Após a denúncia, as reacções não demoraram a surgir e o caso conheceu novos detalhes ainda mais graves. Naturalmente, diversos jornalistas e interessados pelo acontecimento juntaram-se, de modo a ajudar a perceber o que levou a um encadeamento noticioso errado com base supostamente cientifica. Brad Brooks, correspondente chefe da Reuters no Brasil, visualizou uma contradição grotesca entre dados da mesma pesquisa. O jornal compunha títulos com a vontade de 50% de brasileiros em manter Temer e que apenas 3% dos inquiridos queriam novas eleições, enquanto que a empresa responsável pela sondagem, Datafolha,  anunciava à imprensa que 60% dos eleitores queria novas eleições. Estranho no mínimo.

fraudefolhaspaulo_02

Após esta revelação, e acedendo aos dados publicados pela Datafolha, The Intercept não percebia onde se encontravam os 60% que a empresa falava. Chegava-se à conclusão que só algumas perguntas e respostas foram do conhecimento público, permanecendo em regime privado as restantes. O resumo da resposta que 60% dos brasileiros inquiridos queria novas eleições era uma desses componentes não públicas. Num esforço de Fernando Brito do site Tijolaço e através de manobras digitais foi possível aceder à versão original, entretanto retirada, da sondagem e o pior cenário confirmava-se.

A pergunta 14 dizia o seguinte: “Uma situação em que poderia haver novas eleições presidenciais no Brasil seria em caso de renúncia de Dilma Rousseff e Michel Temer a seus cargos. Você é a favor ou contra Michel Temer e Dilma Rousseff renunciarem para a convocação de novas eleições para a Presidência da República ainda neste ano?”. As respostas não podiam ser mais claras. 62% dos inquiridos são a favor, enquanto 30% são contra. Assim, e ao contrário do que os títulos da Folha de São Paulo diziam, existe pelo menos 62% que querem novas eleições e a renúncia de Temer. A condição “pelo menos” é ainda mais relevante. Os 62% de resultado podem ser inferiores à dimensão real. Dos inquiridos, existe uma fatia considerável das pessoas que são apoiantes do PT e responderam que são contra devido ao facto de quererem Dilma de volta à presidência, o que agrava ainda mais a percentagem de rejeição a Temer.

fraudefolhaspaulo_03

Na versão original do documento está também a pergunta: “Na sua opinião, o processo de impeachment contra a presidente Dilma Rousseff está seguindo a regras democráticas e a Constituição ou está desrespeitando as regras democráticas e a Constituição?”. 49% das pessoas inquiridas respondeu que está seguindo, enquanto que 37% afirmou que está desrespeitando as regras democráticas. Fácil de adivinhar que a mesma pergunta foi omitida.

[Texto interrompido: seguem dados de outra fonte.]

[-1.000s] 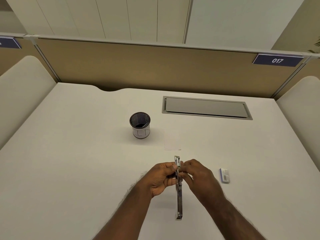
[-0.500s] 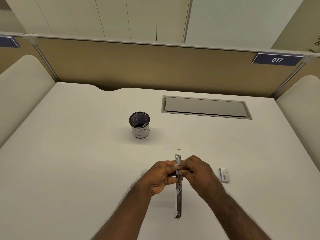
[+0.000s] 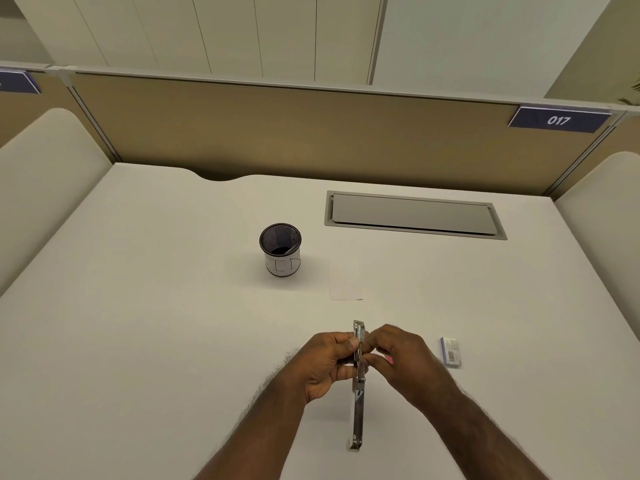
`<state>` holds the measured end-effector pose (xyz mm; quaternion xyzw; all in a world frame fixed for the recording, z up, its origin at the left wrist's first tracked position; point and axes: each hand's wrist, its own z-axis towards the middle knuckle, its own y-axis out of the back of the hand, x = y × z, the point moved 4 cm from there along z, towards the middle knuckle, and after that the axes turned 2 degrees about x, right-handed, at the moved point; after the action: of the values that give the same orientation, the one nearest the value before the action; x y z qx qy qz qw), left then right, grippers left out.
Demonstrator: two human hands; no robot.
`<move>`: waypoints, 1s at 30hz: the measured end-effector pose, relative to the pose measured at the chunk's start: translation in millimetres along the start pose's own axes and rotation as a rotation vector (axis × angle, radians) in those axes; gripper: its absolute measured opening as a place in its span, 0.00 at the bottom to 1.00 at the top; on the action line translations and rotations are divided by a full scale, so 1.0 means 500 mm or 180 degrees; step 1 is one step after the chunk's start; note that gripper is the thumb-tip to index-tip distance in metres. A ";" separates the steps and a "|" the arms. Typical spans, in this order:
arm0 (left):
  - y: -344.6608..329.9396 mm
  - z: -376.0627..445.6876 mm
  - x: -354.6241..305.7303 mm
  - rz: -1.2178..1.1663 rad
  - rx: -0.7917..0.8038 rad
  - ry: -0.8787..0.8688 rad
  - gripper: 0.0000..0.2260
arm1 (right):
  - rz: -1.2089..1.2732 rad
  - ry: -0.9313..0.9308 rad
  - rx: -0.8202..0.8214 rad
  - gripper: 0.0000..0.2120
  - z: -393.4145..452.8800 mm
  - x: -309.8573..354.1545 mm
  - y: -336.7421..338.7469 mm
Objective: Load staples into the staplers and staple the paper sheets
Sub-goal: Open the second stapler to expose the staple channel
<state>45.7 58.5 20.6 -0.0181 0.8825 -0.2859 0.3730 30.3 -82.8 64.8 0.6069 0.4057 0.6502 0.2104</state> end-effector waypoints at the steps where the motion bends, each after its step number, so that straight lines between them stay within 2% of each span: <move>1: -0.001 0.000 0.000 -0.0005 0.0009 -0.0003 0.10 | 0.0038 -0.0045 0.0022 0.04 0.000 -0.001 0.002; 8: -0.005 0.004 -0.019 0.0138 0.0101 -0.0050 0.10 | 0.0554 -0.0362 -0.0165 0.11 0.007 0.010 0.013; 10: -0.009 0.003 -0.023 0.0092 0.0114 -0.0079 0.10 | 0.0595 -0.0378 -0.0234 0.10 0.009 0.010 0.018; 14: -0.002 0.004 -0.031 -0.0028 -0.0024 -0.0151 0.11 | 0.0534 -0.0335 -0.0019 0.13 0.007 0.020 0.033; 19: 0.007 0.010 -0.042 -0.0165 -0.0118 -0.0225 0.10 | -0.0064 0.0039 0.0046 0.06 -0.021 0.038 0.018; 22: 0.008 0.007 -0.038 -0.0257 -0.0030 -0.0207 0.10 | 0.0054 0.0004 0.0042 0.06 -0.028 0.038 0.016; 25: 0.007 0.004 -0.034 -0.0255 0.0086 -0.0198 0.11 | 0.0537 -0.0085 -0.0201 0.04 -0.021 0.041 0.028; 28: 0.002 0.003 -0.033 -0.0219 0.0181 -0.0183 0.12 | 0.0448 -0.0198 -0.0552 0.08 -0.009 0.028 0.038; 30: -0.002 0.001 -0.033 -0.0192 0.0259 -0.0188 0.12 | 0.0260 -0.0197 -0.0483 0.10 -0.002 0.024 0.034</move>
<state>57.7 61.3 31.7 -0.0380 0.8578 -0.3320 0.3906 31.1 -83.9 85.5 0.6250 0.3235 0.6681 0.2415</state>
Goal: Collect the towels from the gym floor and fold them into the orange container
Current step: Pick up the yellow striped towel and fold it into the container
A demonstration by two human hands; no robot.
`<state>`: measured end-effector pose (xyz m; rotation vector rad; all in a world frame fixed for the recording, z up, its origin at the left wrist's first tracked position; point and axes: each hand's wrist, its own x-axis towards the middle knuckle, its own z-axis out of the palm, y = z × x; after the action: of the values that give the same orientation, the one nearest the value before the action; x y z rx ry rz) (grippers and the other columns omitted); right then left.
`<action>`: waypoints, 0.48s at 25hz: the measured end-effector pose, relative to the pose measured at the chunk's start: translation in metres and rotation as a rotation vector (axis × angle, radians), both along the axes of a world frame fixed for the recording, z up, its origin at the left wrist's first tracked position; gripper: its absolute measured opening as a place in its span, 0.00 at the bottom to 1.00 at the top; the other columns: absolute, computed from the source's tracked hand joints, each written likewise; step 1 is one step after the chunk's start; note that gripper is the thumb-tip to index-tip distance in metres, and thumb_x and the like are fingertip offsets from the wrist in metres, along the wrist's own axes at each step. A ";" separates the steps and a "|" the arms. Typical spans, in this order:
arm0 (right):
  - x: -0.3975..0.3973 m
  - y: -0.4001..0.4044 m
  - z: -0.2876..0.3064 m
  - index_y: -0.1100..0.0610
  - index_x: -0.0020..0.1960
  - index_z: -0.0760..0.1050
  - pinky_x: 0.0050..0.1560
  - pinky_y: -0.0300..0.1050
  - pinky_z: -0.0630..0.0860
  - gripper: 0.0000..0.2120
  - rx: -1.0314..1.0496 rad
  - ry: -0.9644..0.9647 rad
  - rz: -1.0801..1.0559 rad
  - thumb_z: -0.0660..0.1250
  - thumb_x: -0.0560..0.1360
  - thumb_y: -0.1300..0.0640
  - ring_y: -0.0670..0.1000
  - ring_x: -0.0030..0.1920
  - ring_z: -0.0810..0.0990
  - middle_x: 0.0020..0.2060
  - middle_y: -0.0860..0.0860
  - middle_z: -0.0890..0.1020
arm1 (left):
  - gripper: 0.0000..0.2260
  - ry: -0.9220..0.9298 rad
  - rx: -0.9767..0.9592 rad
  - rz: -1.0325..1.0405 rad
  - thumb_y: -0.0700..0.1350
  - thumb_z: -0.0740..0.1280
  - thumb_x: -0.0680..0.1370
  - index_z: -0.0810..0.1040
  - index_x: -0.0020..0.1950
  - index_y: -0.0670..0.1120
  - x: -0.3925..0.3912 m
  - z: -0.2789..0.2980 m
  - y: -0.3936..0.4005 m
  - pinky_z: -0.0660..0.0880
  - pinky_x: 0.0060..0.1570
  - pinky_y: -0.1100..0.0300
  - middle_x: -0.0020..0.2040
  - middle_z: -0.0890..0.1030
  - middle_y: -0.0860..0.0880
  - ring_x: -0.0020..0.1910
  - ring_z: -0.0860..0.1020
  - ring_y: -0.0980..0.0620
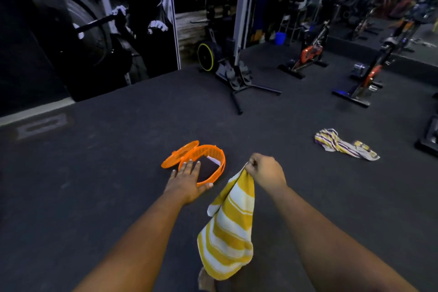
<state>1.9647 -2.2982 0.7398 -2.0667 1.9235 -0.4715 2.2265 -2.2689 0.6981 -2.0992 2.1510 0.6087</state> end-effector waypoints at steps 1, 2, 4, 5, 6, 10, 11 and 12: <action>0.000 -0.022 -0.003 0.53 0.40 0.72 0.37 0.50 0.77 0.08 -0.019 -0.007 0.010 0.66 0.74 0.50 0.57 0.38 0.79 0.34 0.50 0.79 | 0.43 0.001 -0.001 0.024 0.72 0.54 0.79 0.41 0.84 0.51 0.001 -0.004 -0.019 0.45 0.80 0.44 0.84 0.40 0.48 0.83 0.42 0.48; 0.000 -0.044 -0.006 0.54 0.40 0.73 0.37 0.50 0.78 0.08 -0.036 -0.005 0.025 0.66 0.74 0.50 0.56 0.38 0.79 0.34 0.50 0.80 | 0.43 0.007 -0.002 0.047 0.72 0.55 0.79 0.41 0.84 0.51 0.002 -0.007 -0.039 0.45 0.80 0.44 0.84 0.40 0.48 0.83 0.42 0.48; 0.001 -0.087 -0.013 0.53 0.41 0.74 0.38 0.50 0.78 0.08 -0.038 0.022 0.061 0.66 0.74 0.49 0.55 0.39 0.80 0.35 0.49 0.81 | 0.43 0.018 0.009 0.082 0.72 0.55 0.78 0.41 0.84 0.52 0.005 -0.014 -0.079 0.44 0.80 0.43 0.84 0.40 0.49 0.83 0.42 0.48; 0.002 -0.109 -0.015 0.53 0.41 0.74 0.38 0.50 0.77 0.08 -0.035 0.046 0.084 0.66 0.74 0.49 0.55 0.39 0.80 0.36 0.49 0.81 | 0.43 0.028 0.023 0.093 0.72 0.55 0.78 0.41 0.84 0.52 0.007 -0.016 -0.098 0.44 0.80 0.43 0.84 0.39 0.49 0.83 0.41 0.48; 0.003 -0.125 -0.016 0.52 0.41 0.74 0.38 0.50 0.77 0.08 -0.030 0.067 0.106 0.66 0.74 0.49 0.54 0.40 0.80 0.36 0.49 0.81 | 0.43 0.036 0.041 0.093 0.72 0.55 0.78 0.40 0.84 0.52 0.009 -0.017 -0.113 0.44 0.80 0.42 0.84 0.39 0.49 0.83 0.41 0.48; 0.014 -0.197 -0.009 0.51 0.39 0.73 0.37 0.50 0.73 0.07 -0.041 -0.004 0.188 0.66 0.74 0.52 0.51 0.39 0.77 0.39 0.48 0.77 | 0.43 0.044 0.025 0.115 0.72 0.54 0.79 0.39 0.84 0.53 0.018 -0.008 -0.178 0.44 0.80 0.43 0.84 0.39 0.49 0.83 0.41 0.48; 0.017 -0.216 -0.007 0.51 0.38 0.72 0.36 0.49 0.72 0.07 -0.056 -0.063 0.213 0.66 0.74 0.52 0.50 0.38 0.76 0.39 0.47 0.76 | 0.42 0.054 0.025 0.128 0.72 0.54 0.79 0.39 0.84 0.53 0.020 -0.004 -0.194 0.44 0.80 0.43 0.84 0.39 0.49 0.83 0.41 0.48; 0.020 -0.233 -0.005 0.49 0.37 0.72 0.36 0.49 0.71 0.06 -0.066 -0.140 0.237 0.65 0.73 0.52 0.48 0.38 0.76 0.39 0.47 0.75 | 0.42 0.057 0.022 0.135 0.72 0.54 0.79 0.39 0.84 0.53 0.021 -0.001 -0.206 0.44 0.80 0.43 0.84 0.39 0.49 0.83 0.41 0.48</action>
<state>1.9842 -2.5311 0.7352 -2.2029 1.5809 -0.6127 2.2480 -2.4754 0.6976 -2.2556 2.0332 0.7091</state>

Na defesa da Folha de São Paulo, Sérgio Dávila, editor executivo, respondeu que é “prerrogativa da redacção escolher o que acha jornalisticamente mais relevante no momento em que decide publicar a pesquisa”. Acrescentou ainda que certas componentes da pesquisa e que foram alvo de investigação pelo The Intercept ,não suscitaram interesse jornalístico.

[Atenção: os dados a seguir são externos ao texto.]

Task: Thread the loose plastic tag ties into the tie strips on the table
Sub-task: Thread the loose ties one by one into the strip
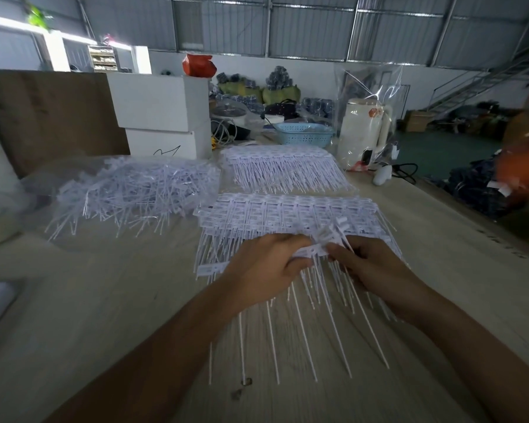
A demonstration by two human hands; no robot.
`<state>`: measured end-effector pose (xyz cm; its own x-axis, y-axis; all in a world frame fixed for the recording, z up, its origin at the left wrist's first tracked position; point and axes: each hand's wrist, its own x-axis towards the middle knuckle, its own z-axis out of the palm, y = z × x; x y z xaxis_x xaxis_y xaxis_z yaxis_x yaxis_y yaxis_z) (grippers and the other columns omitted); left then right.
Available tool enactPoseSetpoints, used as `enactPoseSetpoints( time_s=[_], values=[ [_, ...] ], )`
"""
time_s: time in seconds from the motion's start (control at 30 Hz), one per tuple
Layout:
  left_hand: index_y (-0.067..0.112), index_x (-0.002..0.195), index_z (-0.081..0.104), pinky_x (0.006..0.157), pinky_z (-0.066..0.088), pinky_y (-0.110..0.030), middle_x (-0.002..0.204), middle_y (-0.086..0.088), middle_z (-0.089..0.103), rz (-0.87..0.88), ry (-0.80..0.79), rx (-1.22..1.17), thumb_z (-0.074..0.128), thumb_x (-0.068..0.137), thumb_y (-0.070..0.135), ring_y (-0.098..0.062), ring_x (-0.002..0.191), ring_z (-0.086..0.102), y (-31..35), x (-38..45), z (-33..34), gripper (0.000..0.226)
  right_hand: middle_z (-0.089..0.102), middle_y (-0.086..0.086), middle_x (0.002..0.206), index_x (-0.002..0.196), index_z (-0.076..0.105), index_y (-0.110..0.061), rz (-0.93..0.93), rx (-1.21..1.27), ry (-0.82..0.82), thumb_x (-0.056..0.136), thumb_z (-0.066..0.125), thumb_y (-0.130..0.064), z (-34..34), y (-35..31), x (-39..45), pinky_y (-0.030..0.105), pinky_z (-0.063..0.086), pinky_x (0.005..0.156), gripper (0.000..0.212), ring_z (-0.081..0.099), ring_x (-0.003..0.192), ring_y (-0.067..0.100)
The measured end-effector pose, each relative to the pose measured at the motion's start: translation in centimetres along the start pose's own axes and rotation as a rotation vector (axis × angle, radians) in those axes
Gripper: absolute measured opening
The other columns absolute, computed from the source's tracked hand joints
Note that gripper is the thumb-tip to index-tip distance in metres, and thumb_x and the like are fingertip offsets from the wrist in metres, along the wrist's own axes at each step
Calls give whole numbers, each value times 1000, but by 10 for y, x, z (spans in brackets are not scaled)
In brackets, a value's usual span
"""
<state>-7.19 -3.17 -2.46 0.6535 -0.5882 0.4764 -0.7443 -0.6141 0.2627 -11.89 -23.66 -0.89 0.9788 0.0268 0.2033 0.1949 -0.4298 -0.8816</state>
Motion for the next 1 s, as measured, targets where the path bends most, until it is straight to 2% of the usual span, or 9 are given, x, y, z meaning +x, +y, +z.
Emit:
enactPoseSetpoints(
  time_s=[0.13,0.27,0.4,0.53,0.6,0.73,0.8,0.93,1.0],
  values=[
    [24,115,62,75,53,-40,102,4,67,36,-3,42,49,102,33,-23,98,63,2,0,1,21,41,4,64,77,58,7,-169,-175,10,97,61,-29,-2,2,0,23,27,54,41,37,56,9],
    [22,121,64,75,53,-38,103,4,68,52,-33,64,46,104,31,-21,99,63,1,1,3,26,37,7,66,73,50,6,-223,-269,-13,98,59,-29,-4,5,0,24,24,55,43,34,57,9],
    [20,111,69,73,53,-34,96,7,70,54,-59,15,48,103,30,-16,90,65,-4,1,6,24,35,-3,61,67,46,-16,-257,-319,-13,98,60,-26,-4,9,2,22,27,54,35,34,54,7],
    [18,81,74,65,49,-25,68,15,66,-90,-70,-302,57,100,21,-7,62,64,-9,5,8,26,51,-8,63,85,54,-37,-381,-418,-23,98,59,-23,-1,10,0,22,31,56,19,44,57,9],
    [19,88,75,64,51,-26,71,16,68,-107,-51,-349,58,100,23,-8,62,65,-8,5,6,21,48,-17,59,77,49,-41,-372,-344,17,97,62,-21,1,10,1,16,28,54,31,42,54,2],
    [25,119,67,57,43,-21,73,16,63,-39,25,-321,55,101,28,3,56,56,-4,5,5,22,31,-14,53,61,38,-23,-244,-213,37,96,66,-27,-3,10,6,17,26,50,45,29,48,3],
    [25,120,66,54,39,-21,69,16,59,-33,42,-304,53,101,28,2,53,52,-2,5,4,23,28,-14,54,61,36,-21,-212,-196,1,96,66,-27,-5,10,6,17,25,50,46,27,49,3],
    [28,121,65,63,49,-27,75,17,60,-51,47,-230,61,97,33,-2,64,57,-5,4,6,25,33,-15,55,57,43,-32,-187,-143,23,99,60,-25,-4,8,3,16,27,51,46,31,50,1],
    [32,119,65,63,46,-26,73,21,57,-61,64,-229,65,93,38,-2,64,56,-5,4,6,26,43,-10,57,66,48,-25,-165,-99,27,102,53,-29,-4,6,2,16,31,53,37,37,50,3]
  ],
)
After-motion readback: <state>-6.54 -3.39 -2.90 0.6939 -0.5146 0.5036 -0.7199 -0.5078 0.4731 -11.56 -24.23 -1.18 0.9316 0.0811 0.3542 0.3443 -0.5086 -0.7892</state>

Fica claro que o rol de opções jornalísticas não justificam a fraude de informações. Ao ocultar diversas informações extraídas da sondagem, os editores da Folha manipularam os seus leitores e a opinião pública através dos títulos e notícias escolhidas. O The Intercept pela mão de Glenn Greenwald conclui a sua investigação com uma frase que espelha na perfeição o que aconteceu: “Motivos à parte, é indiscutível que a Folha essencialmente enganou seus leitores no que diz respeito a questões políticas cruciais e escondeu provas fundamentais apenas publicadas após serem pegos em flagrante.”